We have been running pipetask quantum backed butlers and merging datasets into our butler after processing.
When transferring from graph output into the butler db, we get the following error:
butler --log-level=ERROR --long-log transfer-from-graph --update-output-chain qgraphs-BUTLER-20240709/processed/processCcd330994_53.qgraph BUTLER-20240709
lsst.daf.butler.registry._exceptions.ConflictingDefinitionError: Existing dataset type and dataId does not match new dataset: {'dataset_type_id': 33, 'instrument': 'HSC', 'detector': 53, 'exposure': 330994, 'dataset_id': UUID('cfb67d32-225b-43f3-8c16-2cd182988e77'), 'new dataset_id': UUID('ff3e8529-48eb-4611-8be4-e8edc4e7ed3f'), 'collection_id': 21, 'new collection_id': 21}
I suspect we have mistakenly processed the same dataset twice in the same ‘run’, and this has clobbered the previously produced datasets, and now the butter SQL database has the wrong data. This appears to have occurred for a few 100 datasets.
Is there a process to replace the db content with what is on disk?

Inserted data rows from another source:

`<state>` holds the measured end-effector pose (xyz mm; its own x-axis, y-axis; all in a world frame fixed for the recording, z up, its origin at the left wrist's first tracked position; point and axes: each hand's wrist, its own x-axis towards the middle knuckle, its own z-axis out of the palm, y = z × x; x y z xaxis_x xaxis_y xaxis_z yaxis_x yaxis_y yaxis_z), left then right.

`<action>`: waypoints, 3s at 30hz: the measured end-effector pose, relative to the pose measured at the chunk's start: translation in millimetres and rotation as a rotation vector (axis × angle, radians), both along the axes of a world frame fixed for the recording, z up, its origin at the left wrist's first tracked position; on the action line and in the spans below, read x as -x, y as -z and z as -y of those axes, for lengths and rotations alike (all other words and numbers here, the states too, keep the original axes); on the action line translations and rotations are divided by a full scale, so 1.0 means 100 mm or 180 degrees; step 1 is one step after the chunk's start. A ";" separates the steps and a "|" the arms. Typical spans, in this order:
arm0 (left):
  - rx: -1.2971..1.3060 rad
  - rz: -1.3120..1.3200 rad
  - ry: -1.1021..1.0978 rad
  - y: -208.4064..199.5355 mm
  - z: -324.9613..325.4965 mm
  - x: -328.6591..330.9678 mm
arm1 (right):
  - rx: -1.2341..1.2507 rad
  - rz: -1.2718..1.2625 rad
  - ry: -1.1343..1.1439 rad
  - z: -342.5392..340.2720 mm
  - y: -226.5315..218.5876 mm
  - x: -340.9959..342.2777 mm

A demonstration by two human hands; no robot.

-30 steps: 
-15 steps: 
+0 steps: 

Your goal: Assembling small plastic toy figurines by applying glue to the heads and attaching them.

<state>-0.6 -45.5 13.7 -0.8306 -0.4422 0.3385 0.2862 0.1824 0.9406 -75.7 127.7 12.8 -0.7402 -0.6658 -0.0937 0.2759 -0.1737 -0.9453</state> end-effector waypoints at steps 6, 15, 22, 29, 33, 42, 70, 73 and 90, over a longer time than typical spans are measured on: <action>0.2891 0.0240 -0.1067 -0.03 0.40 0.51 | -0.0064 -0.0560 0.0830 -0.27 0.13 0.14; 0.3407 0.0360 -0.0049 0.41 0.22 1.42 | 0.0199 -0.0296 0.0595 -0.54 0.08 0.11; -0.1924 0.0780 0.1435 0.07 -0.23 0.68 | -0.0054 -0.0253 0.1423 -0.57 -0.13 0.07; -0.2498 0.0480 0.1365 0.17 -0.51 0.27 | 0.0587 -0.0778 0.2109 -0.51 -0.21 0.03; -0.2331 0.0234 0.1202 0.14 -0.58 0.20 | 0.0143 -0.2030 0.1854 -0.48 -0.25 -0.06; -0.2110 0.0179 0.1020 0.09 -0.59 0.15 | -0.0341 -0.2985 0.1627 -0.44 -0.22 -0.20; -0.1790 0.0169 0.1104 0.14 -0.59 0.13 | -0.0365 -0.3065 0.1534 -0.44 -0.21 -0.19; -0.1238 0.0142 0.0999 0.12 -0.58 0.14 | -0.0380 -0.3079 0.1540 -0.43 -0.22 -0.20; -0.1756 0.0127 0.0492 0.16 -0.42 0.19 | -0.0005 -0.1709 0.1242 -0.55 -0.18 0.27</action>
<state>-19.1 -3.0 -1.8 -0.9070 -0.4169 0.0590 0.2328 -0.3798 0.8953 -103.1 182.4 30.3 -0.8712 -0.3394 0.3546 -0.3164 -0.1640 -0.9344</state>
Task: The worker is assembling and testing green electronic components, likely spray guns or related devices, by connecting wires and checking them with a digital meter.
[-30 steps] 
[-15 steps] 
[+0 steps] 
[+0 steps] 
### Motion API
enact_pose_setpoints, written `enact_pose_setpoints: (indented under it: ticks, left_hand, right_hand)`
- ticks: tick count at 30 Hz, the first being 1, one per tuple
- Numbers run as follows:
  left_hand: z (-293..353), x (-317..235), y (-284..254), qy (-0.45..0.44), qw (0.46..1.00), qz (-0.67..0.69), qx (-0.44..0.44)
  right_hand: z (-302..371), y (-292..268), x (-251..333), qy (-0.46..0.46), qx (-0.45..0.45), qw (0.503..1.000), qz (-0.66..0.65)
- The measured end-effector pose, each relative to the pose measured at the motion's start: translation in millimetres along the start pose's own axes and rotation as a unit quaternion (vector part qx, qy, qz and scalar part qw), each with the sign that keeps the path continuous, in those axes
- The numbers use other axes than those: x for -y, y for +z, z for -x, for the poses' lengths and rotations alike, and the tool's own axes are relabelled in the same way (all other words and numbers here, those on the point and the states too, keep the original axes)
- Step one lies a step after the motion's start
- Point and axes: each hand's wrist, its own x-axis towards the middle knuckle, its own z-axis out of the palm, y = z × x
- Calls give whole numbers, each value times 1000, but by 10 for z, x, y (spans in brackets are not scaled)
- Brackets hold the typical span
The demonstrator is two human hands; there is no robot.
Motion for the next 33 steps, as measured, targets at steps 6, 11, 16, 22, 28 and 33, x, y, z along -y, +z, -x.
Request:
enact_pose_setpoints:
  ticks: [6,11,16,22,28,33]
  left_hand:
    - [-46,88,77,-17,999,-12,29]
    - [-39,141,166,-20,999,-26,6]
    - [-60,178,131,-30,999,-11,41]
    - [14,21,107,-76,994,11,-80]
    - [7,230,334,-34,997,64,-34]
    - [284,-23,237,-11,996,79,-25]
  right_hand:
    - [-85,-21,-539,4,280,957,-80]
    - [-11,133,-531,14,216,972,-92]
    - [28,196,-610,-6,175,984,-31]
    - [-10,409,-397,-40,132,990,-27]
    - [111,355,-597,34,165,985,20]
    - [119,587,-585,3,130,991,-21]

You would get an error like this if you regenerated the graph but used the same RUN collection. The UUIDs would change so the system no longer could tell that the dataset was already present. If you reuse a RUN you now have to use the same graph. If you regenerate the graph it has to be a new RUN. pipetask update-graph-run can be used to update the run and UUIDs in an existing graph.
v26 is old enough that I am not really sure what situation you are in.